L’exposition À noter du Centre Canadien d’Architecture met en valeur la naissance et l’épanouissement, depuis 50 ans, d’une dimension intellectuelle de l’architecture. On écrit plutôt que de construire. Entretien avec la commissaire, Sylvia Lavin.

Voir: Quel a été le point de départ de cette exposition?

Sylvia Lavin: "C’est la période, dans les années 1960, à partir de laquelle certains architectes néo-avant-gardistes (comme Eisenman, mais aussi ceux de Superstudio ou de la revue Archigram) vont créer une contre-culture en utilisant l’écriture comme vecteur de création architecturale, plutôt que la construction elle-même."

Pourtant, de Vitruve à Le Corbusier, les architectes ont toujours écrit. En quoi ce mouvement des années 60 était-il différent?

"C’est vrai que l’écriture a toujours été un élément essentiel de l’architecture, à l’instar de Vitruve, que l’on ne connaît pas pour ses réalisations architecturales, mais pour ses dix ouvrages qui ont été pendant des siècles le fondement de la discipline architecturale. Cela dit, avant l’époque du conceptualisme, les écrits en architecture avaient pour objet des bâtiments. Avec les années 60, l’écriture devient elle-même une oeuvre architecturale en soi. Lorsque Peter Eisenman écrit un texte sur l’architecture, constitué de petites notes, qui transforme le processus architectural en une conversation avec ses lecteurs, il fait de ceux-ci les acteurs d’un événement collectif. Pour lui, créer une dynamique sociale était une des fonctions essentielles de l’architecte."
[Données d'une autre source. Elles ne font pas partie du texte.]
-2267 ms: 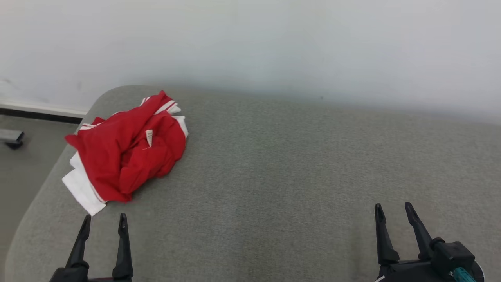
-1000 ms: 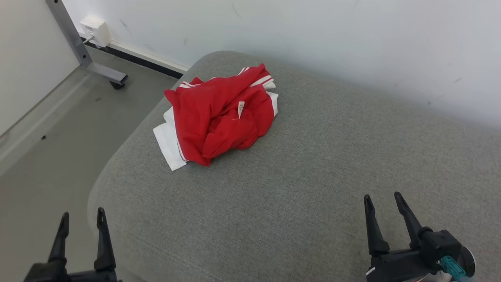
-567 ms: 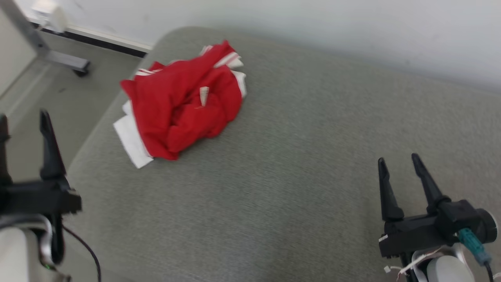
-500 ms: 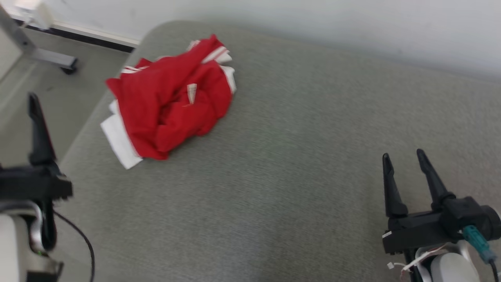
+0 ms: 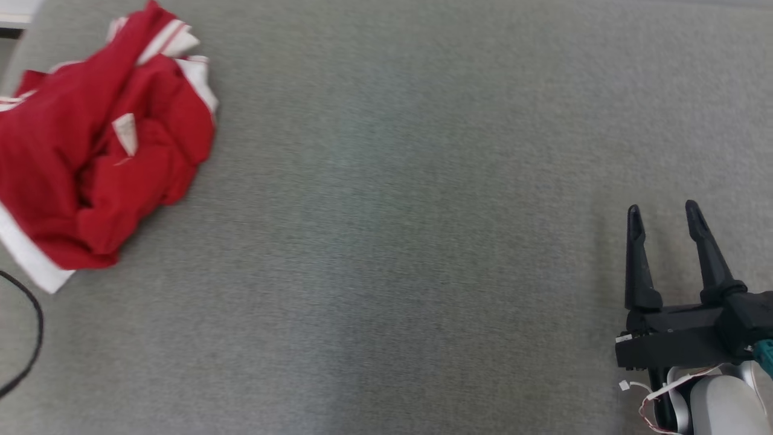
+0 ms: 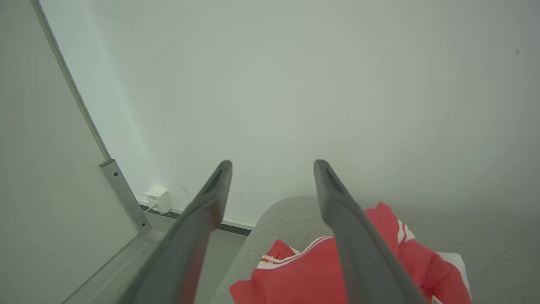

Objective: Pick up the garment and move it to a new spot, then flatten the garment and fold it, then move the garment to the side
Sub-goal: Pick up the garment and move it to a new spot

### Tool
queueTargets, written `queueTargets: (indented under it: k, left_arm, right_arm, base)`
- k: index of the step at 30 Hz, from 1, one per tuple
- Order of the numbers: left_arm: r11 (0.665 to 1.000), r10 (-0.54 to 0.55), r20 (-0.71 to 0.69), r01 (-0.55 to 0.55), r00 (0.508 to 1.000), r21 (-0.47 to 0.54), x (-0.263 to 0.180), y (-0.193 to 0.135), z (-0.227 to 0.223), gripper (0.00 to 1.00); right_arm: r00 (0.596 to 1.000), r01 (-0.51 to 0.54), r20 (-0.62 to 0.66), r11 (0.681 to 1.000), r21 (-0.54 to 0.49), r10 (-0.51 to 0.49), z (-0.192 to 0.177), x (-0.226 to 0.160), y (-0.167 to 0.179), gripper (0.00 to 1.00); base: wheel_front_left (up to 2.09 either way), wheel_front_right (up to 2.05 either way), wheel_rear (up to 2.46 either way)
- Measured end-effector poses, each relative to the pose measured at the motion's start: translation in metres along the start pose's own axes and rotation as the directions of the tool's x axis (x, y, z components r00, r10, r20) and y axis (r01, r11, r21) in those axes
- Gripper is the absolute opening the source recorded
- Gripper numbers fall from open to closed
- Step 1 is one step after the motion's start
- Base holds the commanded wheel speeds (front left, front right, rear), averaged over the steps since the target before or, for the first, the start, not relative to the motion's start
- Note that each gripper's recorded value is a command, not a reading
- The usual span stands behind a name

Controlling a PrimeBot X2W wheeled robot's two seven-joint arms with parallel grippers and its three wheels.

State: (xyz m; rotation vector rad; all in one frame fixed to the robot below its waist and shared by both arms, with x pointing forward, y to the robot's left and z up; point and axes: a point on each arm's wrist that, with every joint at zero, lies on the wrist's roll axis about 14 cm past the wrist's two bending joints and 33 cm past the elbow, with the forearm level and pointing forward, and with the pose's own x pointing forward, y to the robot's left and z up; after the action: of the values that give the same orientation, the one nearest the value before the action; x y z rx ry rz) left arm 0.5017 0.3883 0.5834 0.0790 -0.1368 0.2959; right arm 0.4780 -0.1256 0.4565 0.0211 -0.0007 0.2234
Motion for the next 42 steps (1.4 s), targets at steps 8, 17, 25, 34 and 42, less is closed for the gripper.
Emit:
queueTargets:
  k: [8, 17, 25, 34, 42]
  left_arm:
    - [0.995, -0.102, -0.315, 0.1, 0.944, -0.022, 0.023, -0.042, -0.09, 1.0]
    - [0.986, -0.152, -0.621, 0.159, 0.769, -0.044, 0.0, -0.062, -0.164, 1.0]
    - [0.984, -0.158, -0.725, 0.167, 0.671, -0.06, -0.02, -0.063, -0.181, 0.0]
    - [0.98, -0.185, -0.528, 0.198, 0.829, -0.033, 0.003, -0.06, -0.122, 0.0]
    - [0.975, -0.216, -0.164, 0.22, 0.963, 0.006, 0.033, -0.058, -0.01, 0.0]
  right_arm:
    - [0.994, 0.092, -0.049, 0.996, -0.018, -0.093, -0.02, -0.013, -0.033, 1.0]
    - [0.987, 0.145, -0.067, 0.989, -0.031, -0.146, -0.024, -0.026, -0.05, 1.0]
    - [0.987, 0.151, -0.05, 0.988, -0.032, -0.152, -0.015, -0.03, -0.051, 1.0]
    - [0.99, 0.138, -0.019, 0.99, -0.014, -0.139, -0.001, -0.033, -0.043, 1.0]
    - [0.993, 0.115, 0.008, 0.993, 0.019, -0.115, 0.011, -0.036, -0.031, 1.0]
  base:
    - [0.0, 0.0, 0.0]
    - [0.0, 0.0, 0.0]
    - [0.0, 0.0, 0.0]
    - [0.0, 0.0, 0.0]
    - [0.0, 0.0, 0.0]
Quel impact cette intellectualisation de l’architecture a-t-elle eu sur la pratique des architectes contemporains?

"Ce souci de faire valoir la dimension intellectuelle de l’architecture en l’associant aux percées de l’art conceptuel, de la linguistique et de la philosophie a permis de faire exister l’architecture en dehors de ses applications pratiques, en l’associant à la culture populaire, aux médias de masse, à la publicité et aux technologies émergentes. Par exemple, il est rare aujourd’hui de voir une publicité télévisée pour une voiture sans qu’elle soit associée à un bâtiment (comme la bibliothèque de Seattle de Rem Koolhaas ou le Disney Concert Hall de Frank Gehry). Que les agences de publicité ne voient aucune contradiction entre une Toyota et une salle de concert est la preuve d’une formidable forme de continuité nouvelle entre des domaines qui étaient autrefois séparés."
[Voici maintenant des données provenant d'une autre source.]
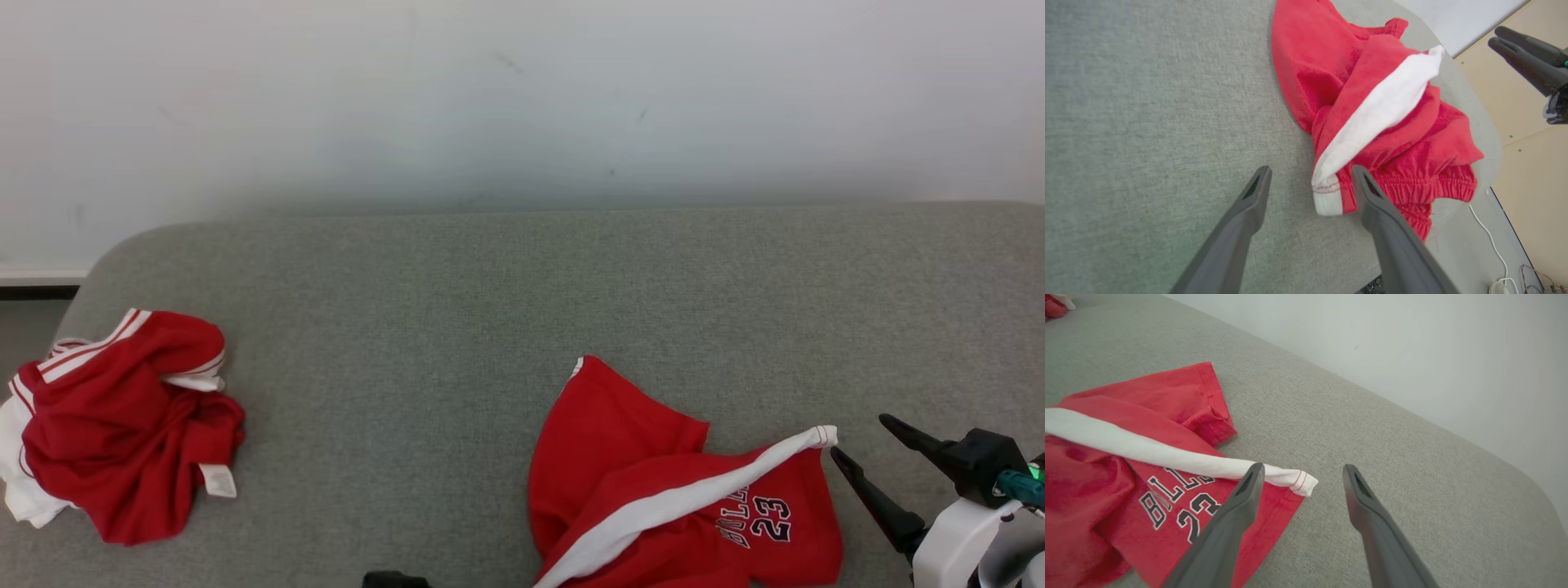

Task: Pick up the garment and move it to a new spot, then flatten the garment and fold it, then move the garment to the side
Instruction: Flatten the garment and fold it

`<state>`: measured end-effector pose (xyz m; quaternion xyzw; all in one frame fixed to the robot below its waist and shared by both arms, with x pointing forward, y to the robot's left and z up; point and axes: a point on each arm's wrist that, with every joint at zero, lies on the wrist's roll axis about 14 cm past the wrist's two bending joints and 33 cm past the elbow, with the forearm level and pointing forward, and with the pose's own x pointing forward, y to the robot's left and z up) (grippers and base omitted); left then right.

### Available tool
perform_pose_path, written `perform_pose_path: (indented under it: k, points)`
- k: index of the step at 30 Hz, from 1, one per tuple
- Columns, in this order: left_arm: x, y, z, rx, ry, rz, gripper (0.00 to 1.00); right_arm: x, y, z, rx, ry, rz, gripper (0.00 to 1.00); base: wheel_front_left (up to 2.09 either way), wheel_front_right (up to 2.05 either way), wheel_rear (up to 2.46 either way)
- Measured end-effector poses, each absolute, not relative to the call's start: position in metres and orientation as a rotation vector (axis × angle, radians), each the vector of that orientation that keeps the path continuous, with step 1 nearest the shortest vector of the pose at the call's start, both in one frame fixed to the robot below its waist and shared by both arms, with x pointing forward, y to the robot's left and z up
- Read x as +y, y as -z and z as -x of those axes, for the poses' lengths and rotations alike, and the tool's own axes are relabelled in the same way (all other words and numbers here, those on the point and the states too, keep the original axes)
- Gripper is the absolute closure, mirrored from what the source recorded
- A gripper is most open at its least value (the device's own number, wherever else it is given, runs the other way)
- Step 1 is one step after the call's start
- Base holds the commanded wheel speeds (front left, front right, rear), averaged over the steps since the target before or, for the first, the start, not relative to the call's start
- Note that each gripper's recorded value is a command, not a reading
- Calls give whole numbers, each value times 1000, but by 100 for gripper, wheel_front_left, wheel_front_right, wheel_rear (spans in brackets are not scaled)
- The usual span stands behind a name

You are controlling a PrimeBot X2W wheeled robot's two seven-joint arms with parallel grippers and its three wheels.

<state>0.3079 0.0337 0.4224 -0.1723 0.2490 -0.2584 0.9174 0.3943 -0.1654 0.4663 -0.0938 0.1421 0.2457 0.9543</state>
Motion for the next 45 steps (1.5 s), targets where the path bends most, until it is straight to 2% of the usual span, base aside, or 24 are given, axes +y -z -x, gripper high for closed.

En parlant de grands architectes actuels, comme Rem Koolhaas ou Bernard Tschumi, on a parfois l’impression que pour exister aujourd’hui comme architecte, il est plus important d’avoir un discours conceptuel que de construire réellement. Qu’en pensez-vous?

"La plupart des architectes qui ont réalisé de nombreux projets ont également des convictions intellectuelles qui les motivent. Si vous faites référence à Tschumi ou Koolhaas, par exemple, il faut savoir qu’avec des centaines d’édifices à leur actif, ils ont beaucoup plus construit qu’un Le Corbusier."

N’est-il pas tout de même dangereux, à terme, de mettre trop l’accent sur le concept architectural, alors que la discipline est censée répondre avant tout au bien-être des utilisateurs?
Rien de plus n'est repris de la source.